Hawaii’s economy is still growing but at a slower pace.
The state revised its growth forecast lower Wednesday and projected that Hawaii’s inflation-adjusted gross domestic product, the broadest measure of economic output, will rise just 2.5 percent this year. That is down from the 3.1 percent it projected just three months ago.
Visitor spending also was ratcheted lower by the state Department of Business, Economic Development & Tourism because of the strong U.S. dollar and the shifting between international and domestic visitors. Spending is now forecast to grow just 2 percent to $15.15 billion.
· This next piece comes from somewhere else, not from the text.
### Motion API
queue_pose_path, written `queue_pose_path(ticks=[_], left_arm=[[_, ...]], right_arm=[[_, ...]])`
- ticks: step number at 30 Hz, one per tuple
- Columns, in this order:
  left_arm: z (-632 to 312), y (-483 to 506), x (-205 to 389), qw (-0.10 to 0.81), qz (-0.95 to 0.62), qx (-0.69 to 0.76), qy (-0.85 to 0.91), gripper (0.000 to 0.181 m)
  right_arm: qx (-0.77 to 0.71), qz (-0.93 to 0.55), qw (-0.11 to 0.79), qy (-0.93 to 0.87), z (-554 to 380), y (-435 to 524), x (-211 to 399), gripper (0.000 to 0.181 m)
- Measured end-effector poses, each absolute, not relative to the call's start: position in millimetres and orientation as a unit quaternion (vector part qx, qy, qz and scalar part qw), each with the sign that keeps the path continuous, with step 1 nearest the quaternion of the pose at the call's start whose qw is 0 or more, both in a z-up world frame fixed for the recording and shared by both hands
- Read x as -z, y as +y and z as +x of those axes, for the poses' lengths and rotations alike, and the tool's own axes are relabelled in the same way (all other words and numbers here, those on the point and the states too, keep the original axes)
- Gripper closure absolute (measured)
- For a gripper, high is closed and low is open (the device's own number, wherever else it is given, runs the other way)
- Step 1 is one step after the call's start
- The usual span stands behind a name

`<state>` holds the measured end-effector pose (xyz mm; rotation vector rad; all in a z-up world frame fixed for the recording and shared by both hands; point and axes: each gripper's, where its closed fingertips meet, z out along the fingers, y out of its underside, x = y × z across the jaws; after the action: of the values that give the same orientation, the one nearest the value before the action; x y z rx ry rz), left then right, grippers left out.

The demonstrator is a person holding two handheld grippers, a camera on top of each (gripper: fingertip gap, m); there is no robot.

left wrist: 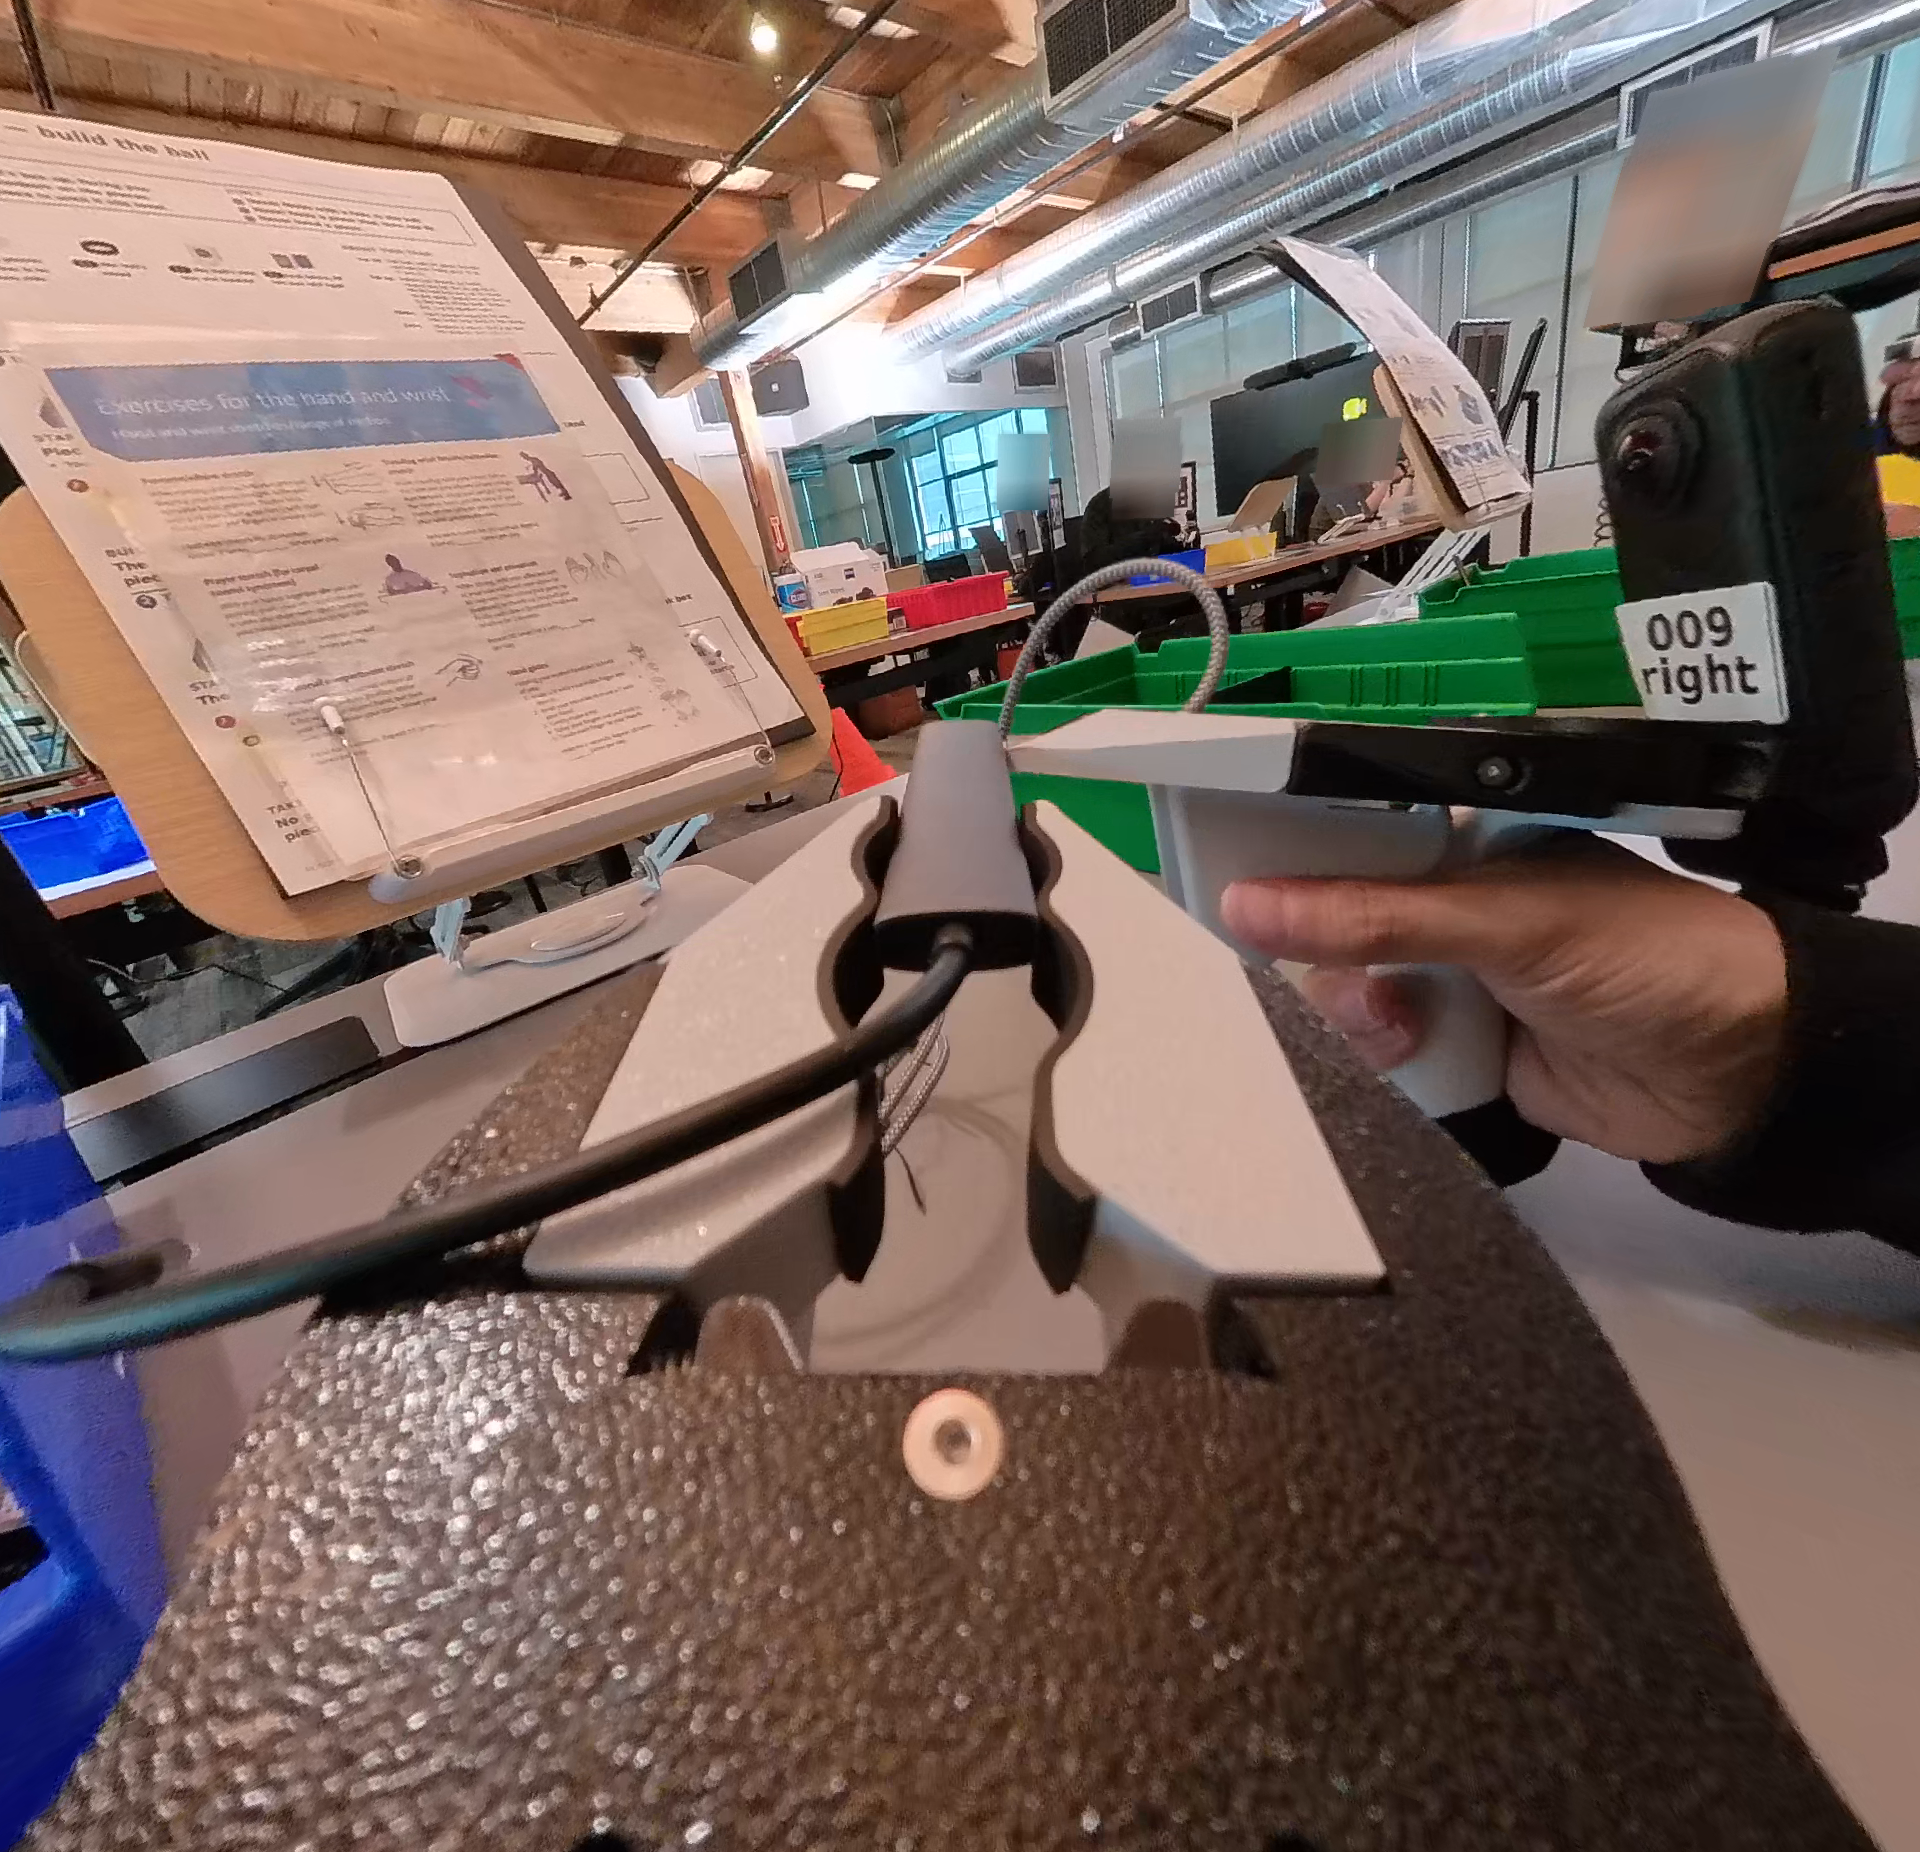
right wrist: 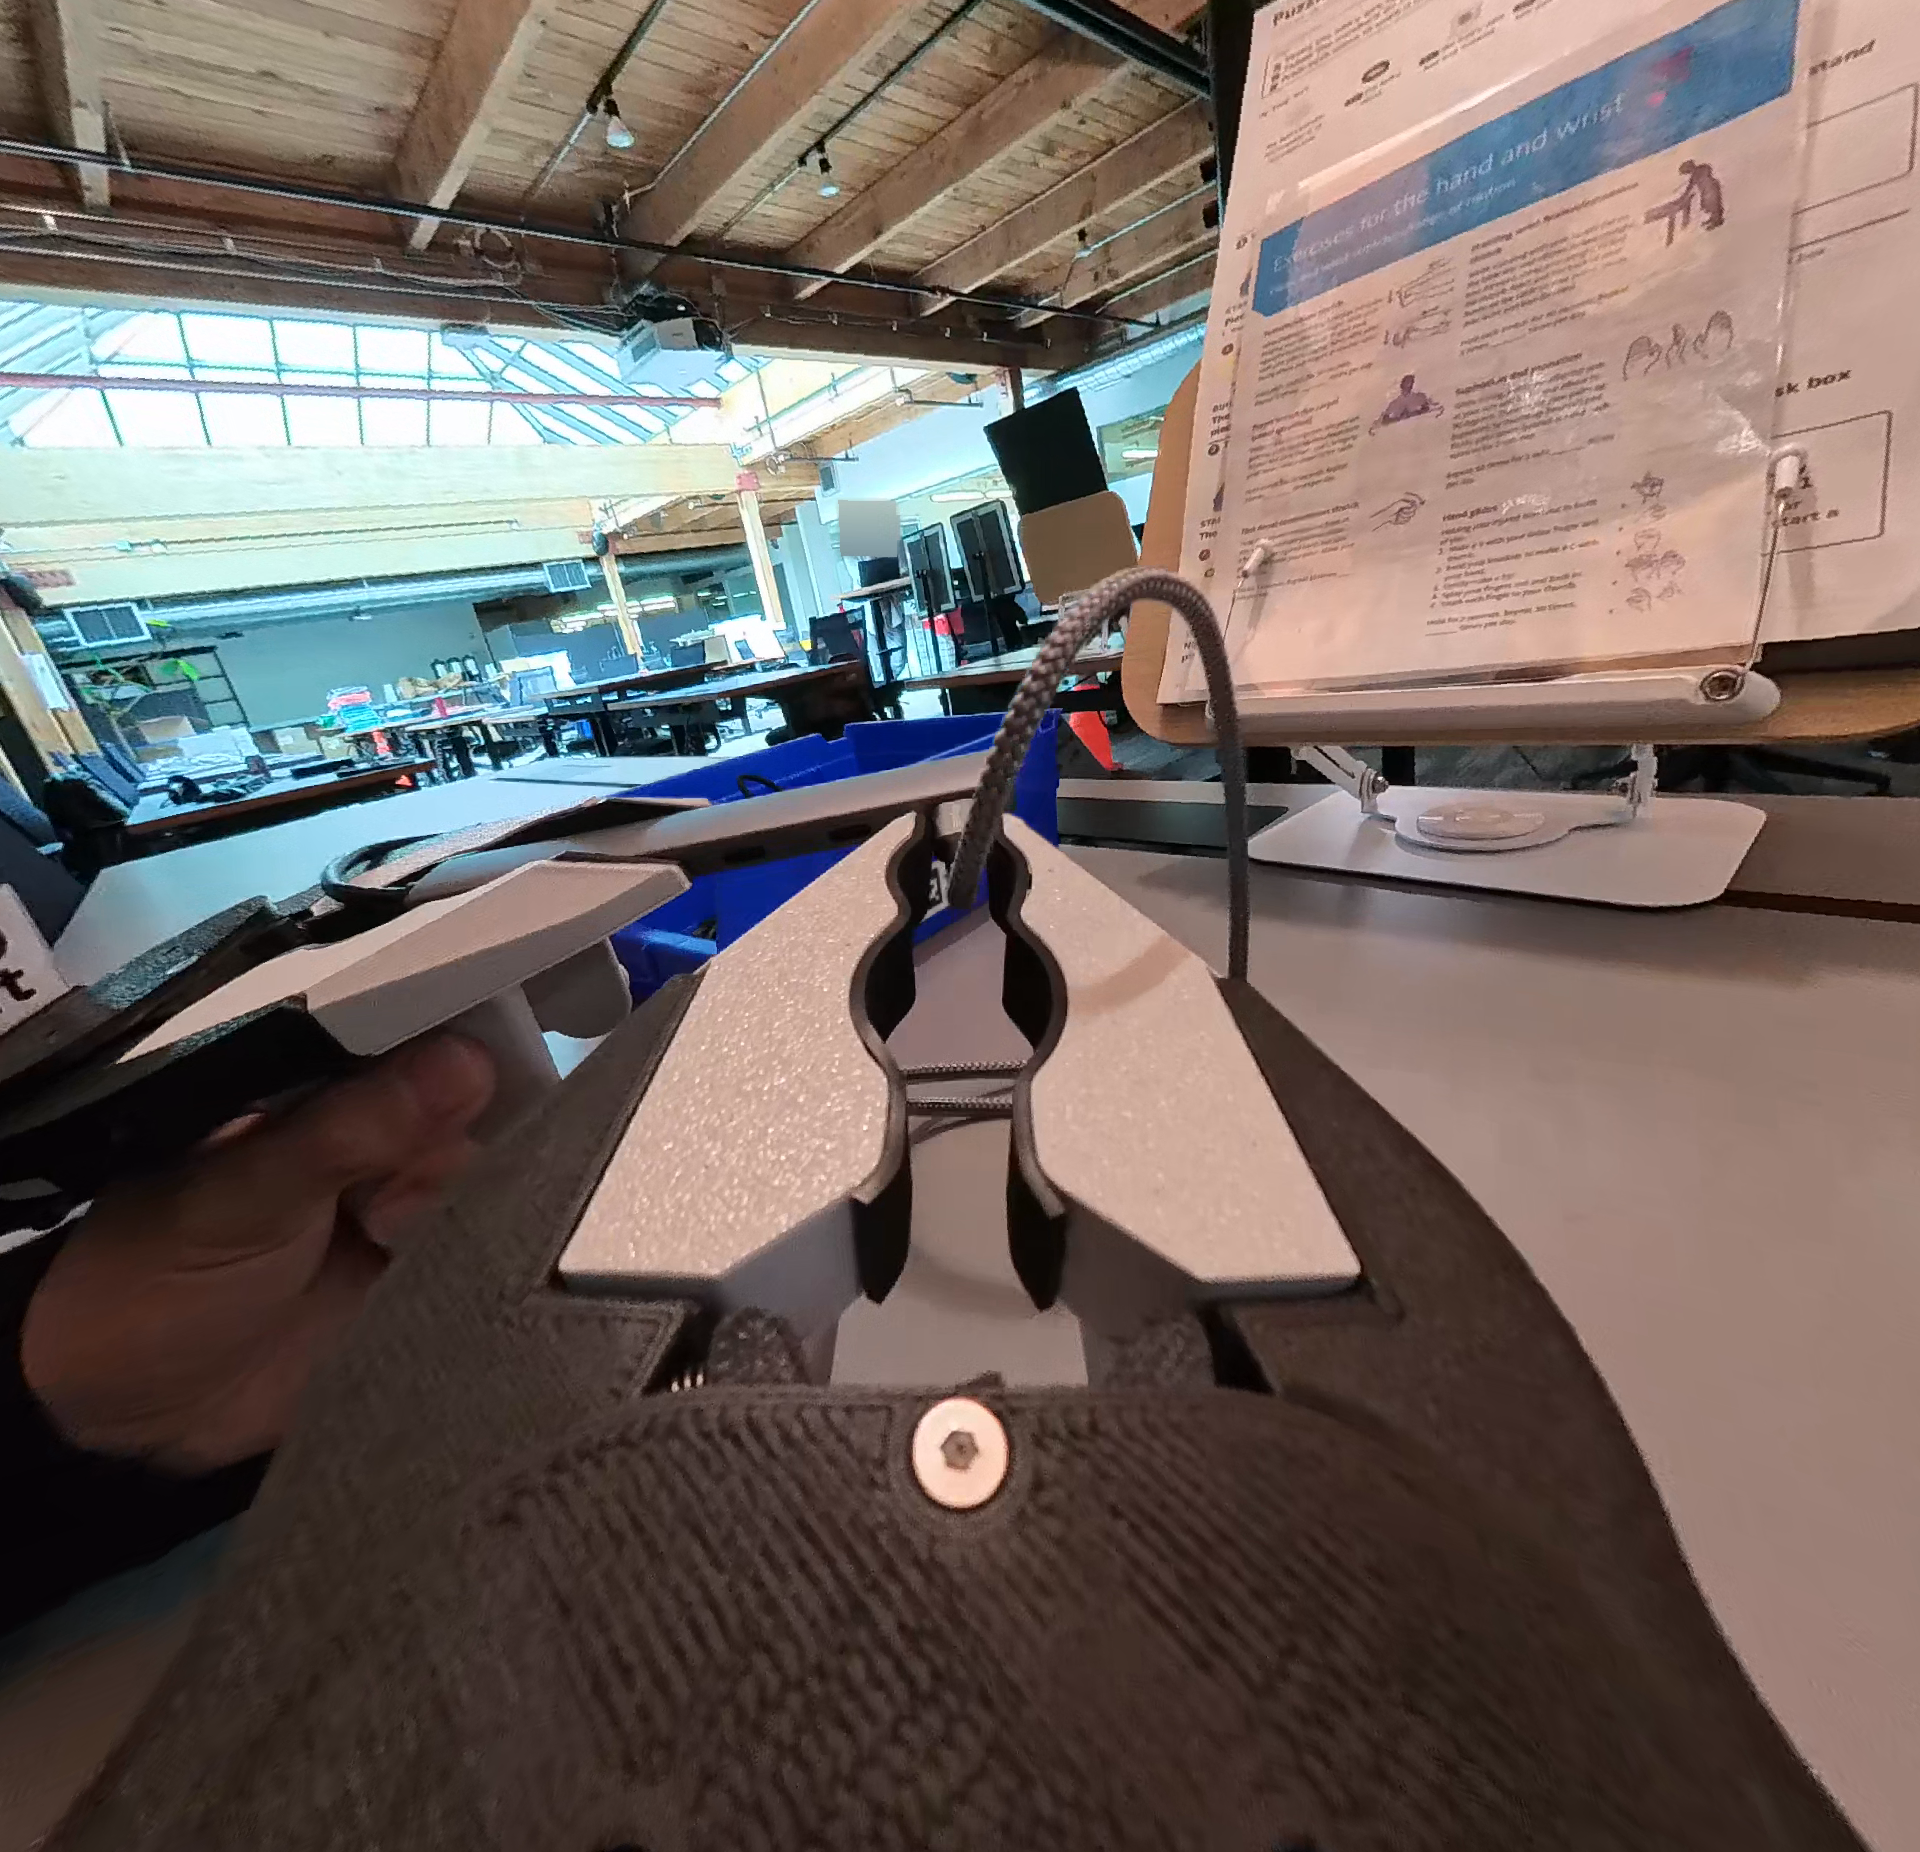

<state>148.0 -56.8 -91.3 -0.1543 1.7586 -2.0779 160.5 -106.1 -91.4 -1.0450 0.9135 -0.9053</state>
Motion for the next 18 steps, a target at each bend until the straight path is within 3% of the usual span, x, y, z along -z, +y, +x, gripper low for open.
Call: queue_pose_path(ticks=[18], left_arm=[[148.1,-53.6,91.3,0.203,-0.052,0.743,0.636,0.159]], right_arm=[[0.439,-0.499,0.628,0.405,157.0,-103.8,92.4,0.172]])
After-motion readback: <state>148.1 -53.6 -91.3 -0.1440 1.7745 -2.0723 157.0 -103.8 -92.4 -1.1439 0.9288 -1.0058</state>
While it still would represent a fourth straight record year, it’s lower than the state’s earlier forecast of 3.4 percent and $15.36 billion.
All signs weren’t pointing down, however,
The state raised its visitor arrivals forecast and now projects a 2.5 percent increase to a record 8.49 million. That’s up from last quarter’s projected 2.1 percent increase to 8.45 million.
“The downward adjustment in Hawaii’s economic growth rate is mainly due to the slower than expected growth of the U.S. economy during the first quarter and the decline in Japanese visitor spending as a result of a strong U.S. currency,” DBEDT Director Luis P. Salaveria said. “Our economic fundamentals are still healthy. Our labor market is among the best in the U.S., and our construction industry is picking up, especially in residential construction.”
Japanese visitor arrivals, which have been slumping because of the weaker yen, were down 4.7 percent to 358,880 during the first quarter while their spending was down 16.4 percent to $509.1 million. On Wednesday, the U.S. dollar was fetching 119.13 yen.